All of the data is to be set down again without any alteration.

════════

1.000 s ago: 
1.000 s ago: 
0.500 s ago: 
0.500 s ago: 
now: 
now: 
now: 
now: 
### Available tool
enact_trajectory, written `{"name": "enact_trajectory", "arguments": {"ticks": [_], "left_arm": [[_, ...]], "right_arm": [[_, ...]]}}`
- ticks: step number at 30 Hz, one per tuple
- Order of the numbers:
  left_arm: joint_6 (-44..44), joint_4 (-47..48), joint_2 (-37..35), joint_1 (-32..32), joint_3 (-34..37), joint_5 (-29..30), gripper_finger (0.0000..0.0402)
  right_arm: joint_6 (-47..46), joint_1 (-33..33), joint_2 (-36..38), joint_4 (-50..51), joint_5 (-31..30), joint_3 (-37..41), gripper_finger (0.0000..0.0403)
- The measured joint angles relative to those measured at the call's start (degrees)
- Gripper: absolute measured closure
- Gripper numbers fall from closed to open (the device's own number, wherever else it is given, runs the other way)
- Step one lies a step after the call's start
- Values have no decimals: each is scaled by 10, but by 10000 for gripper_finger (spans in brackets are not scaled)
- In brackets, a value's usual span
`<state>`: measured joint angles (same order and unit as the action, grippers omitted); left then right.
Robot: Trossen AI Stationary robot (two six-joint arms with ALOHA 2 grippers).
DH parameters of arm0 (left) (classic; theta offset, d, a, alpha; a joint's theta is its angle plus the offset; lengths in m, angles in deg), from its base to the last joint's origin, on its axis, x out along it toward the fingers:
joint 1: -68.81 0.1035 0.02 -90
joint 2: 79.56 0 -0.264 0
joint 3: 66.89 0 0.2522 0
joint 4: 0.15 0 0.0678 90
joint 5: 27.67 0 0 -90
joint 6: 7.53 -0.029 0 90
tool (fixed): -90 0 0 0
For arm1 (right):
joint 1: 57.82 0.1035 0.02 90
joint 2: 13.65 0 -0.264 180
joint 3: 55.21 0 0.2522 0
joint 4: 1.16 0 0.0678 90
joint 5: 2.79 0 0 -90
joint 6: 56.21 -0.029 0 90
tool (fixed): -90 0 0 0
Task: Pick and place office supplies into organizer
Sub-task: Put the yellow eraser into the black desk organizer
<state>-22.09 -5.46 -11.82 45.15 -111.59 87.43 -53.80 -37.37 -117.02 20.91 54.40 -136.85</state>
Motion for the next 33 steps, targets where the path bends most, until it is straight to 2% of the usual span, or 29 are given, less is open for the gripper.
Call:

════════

(Written response)
1.000 s ago: 
1.000 s ago: 
0.500 s ago: 
0.500 s ago: 
now: 
now: 
now: 
now: 
### Available tool
enact_trajectory, written `{"name": "enact_trajectory", "arguments": {"ticks": [_], "left_arm": [[_, ...]], "right_arm": [[_, ...]]}}`
- ticks: step number at 30 Hz, one per tuple
- Order of the numbers:
  left_arm: joint_6 (-44..44), joint_4 (-47..48), joint_2 (-37..35), joint_1 (-32..32), joint_3 (-34..37), joint_5 (-29..30), gripper_finger (0.0000..0.0402)
  right_arm: joint_6 (-47..46), joint_1 (-33..33), joint_2 (-36..38), joint_4 (-50..51), joint_5 (-31..30), joint_3 (-37..41), gripper_finger (0.0000..0.0403)
- The measured joint angles relative to those measured at the call's start (degrees)
- Gripper: absolute measured closure
- Gripper numbers fall from closed to open (the device's own number, wherever else it is given, runs the other way)
- Step one lies a step after the call's start
- Values have no decimals: each is scaled by 10, but by 10000 for gripper_finger (spans in brackets are not scaled)
- In brackets, a value's usual span
`<state>`: measured joint angles (same order and unit as the action, grippers omitted); left then right.
Robot: Trossen AI Stationary robot (two six-joint arms with ALOHA 2 grippers).
DH parameters of arm0 (left) (classic; theta offset, d, a, alpha; a joint's theta is its angle plus the offset; lengths in m, angles in deg), from its base to the last joint's origin, on its axis, x out along it toward the fingers:
joint 1: -68.81 0.1035 0.02 -90
joint 2: 79.56 0 -0.264 0
joint 3: 66.89 0 0.2522 0
joint 4: 0.15 0 0.0678 90
joint 5: 27.67 0 0 -90
joint 6: 7.53 -0.029 0 90
tool (fixed): -90 0 0 0
For arm1 (right):
joint 1: 57.82 0.1035 0.02 90
joint 2: 13.65 0 -0.264 180
joint 3: 55.21 0 0.2522 0
joint 4: 1.16 0 0.0678 90
joint 5: 2.79 0 0 -90
joint 6: 56.21 -0.029 0 90
tool (fixed): -90 0 0 0
Task: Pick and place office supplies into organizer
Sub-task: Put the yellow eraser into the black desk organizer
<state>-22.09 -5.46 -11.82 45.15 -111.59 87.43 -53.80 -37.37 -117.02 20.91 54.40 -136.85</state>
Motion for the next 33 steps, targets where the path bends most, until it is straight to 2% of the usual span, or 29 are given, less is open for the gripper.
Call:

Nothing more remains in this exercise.